Items taken from Bryan Kohberger's apartment include a stained pillow, a disposable glove and receipts.

A pillow with a "reddish/brown stain." A "collection of dark red spotting." A disposable glove. At least a dozen strands of hair.

Those are just some of the items that investigators seized from the apartment of Bryan Kohberger, 28, the former doctoral student charged with killing four University of Idaho students, according to a search warrant released Wednesday.

The warrant was served Dec. 30, the day Kohberger was arrested at his family home in Pennsylvania.

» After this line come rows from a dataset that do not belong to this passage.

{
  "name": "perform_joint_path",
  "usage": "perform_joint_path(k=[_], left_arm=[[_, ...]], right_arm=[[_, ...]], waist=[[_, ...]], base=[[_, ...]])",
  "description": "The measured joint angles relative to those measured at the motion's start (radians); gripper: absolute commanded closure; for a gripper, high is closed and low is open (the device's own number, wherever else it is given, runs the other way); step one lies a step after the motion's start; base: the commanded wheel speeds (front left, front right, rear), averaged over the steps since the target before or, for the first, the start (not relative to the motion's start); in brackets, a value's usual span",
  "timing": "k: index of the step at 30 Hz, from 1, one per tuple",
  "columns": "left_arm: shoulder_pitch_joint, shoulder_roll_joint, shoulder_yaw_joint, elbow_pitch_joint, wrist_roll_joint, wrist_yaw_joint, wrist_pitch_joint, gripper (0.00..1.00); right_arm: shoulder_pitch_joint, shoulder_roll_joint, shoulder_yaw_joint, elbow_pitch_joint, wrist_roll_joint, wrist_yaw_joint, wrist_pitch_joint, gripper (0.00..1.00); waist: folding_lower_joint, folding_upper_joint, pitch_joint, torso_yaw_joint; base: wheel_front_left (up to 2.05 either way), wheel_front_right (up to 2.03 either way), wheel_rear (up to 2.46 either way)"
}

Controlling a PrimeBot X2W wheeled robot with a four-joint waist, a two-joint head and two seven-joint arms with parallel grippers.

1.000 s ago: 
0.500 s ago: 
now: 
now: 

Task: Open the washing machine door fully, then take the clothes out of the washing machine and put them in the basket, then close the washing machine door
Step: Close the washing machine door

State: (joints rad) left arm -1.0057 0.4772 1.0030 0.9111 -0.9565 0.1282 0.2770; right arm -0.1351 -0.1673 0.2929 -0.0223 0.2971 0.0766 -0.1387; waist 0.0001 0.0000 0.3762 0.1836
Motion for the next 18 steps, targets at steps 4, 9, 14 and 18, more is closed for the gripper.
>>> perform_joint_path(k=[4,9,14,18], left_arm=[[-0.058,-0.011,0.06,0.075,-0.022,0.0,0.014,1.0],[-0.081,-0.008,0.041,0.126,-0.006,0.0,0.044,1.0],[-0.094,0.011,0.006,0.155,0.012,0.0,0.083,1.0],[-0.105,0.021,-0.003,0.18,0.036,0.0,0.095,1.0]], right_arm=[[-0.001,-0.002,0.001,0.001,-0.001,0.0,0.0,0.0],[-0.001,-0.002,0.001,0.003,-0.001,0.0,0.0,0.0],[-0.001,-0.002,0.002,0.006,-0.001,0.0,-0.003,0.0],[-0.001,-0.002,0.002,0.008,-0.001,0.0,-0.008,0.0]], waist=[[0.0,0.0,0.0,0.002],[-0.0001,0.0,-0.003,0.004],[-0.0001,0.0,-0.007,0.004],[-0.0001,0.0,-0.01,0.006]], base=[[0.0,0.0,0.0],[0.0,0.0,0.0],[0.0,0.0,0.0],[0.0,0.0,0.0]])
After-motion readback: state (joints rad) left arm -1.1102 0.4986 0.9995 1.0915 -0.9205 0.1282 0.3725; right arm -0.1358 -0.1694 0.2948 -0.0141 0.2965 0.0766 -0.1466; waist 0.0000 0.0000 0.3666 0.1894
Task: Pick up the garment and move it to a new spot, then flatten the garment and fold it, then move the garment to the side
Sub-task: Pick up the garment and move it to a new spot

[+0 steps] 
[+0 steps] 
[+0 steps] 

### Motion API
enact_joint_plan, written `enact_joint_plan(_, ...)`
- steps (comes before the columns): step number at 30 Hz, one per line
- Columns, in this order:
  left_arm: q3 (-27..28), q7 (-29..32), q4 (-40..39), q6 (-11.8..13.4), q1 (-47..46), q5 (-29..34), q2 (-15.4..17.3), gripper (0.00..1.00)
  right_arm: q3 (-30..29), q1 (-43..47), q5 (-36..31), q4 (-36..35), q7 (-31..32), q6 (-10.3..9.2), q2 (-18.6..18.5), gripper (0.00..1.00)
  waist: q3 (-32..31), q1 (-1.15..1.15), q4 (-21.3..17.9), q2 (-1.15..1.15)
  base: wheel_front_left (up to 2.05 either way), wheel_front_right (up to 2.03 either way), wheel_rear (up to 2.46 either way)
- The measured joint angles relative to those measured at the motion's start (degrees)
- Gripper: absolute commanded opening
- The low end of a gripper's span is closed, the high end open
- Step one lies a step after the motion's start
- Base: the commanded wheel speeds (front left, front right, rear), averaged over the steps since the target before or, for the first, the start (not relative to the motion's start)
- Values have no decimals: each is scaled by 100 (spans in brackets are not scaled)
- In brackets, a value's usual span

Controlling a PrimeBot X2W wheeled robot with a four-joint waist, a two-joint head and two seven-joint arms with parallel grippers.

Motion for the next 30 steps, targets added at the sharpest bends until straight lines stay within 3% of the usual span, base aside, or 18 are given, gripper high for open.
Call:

More on the Idaho university student murders

Included in the items taken from Kohberger's apartment in Pullman, Washington, according to the warrant, were a stained mattress cover, a computer tower, various receipts, the dust container from a "Bissell Power Force" vacuum cleaner, a "Fire TV" stick with a cord and plug and what's described as one "possible animal hair strand."

The other hair samples aren't specifically identified as human in the warrant, signed by Washington State University Assistant Police Chief Dawn Daniels. Nor does the document divulge whether any had been tested.

Investigators have said it is likely that the person who killed the four students would have been spattered by blood in the aftermath of the Nov. 13 massacre in the small college town of Moscow, Idaho.

Four days after Ethan Chapin, 20; Madison Mogen, 21; Xana Kernodle, 20; and Kaylee Goncalves, 21, were found slain, Latah County Coroner Cathy Mabbutt said they were most likely attacked with a large knife and died from multiple stab wounds.

Police also searched Kohberger’s office at WSU, where he had been working on a Ph.D. in criminal justice and was a teaching assistant, but did not seize anything, the documents reveal.

The quadruple murder shocked the country and stymied police for seven weeks before Kohberger was arrested.

He has not yet entered a plea. The four charges of first-degree murder carry sentences that could include life in prison to the death penalty.

The document describing the physical evidence seized from Kohberger's apartment came in the wake of revelations that police had used male DNA on a leather knife sheath found at a crime scene — and matched it to samples found in the garbage of the suspect's family home in Pennsylvania — to link him to the killings.

Police have not found what they believe to be the murder weapon. Nor have they revealed a possible motive.

Kohberger is expected to face a preliminary hearing in June.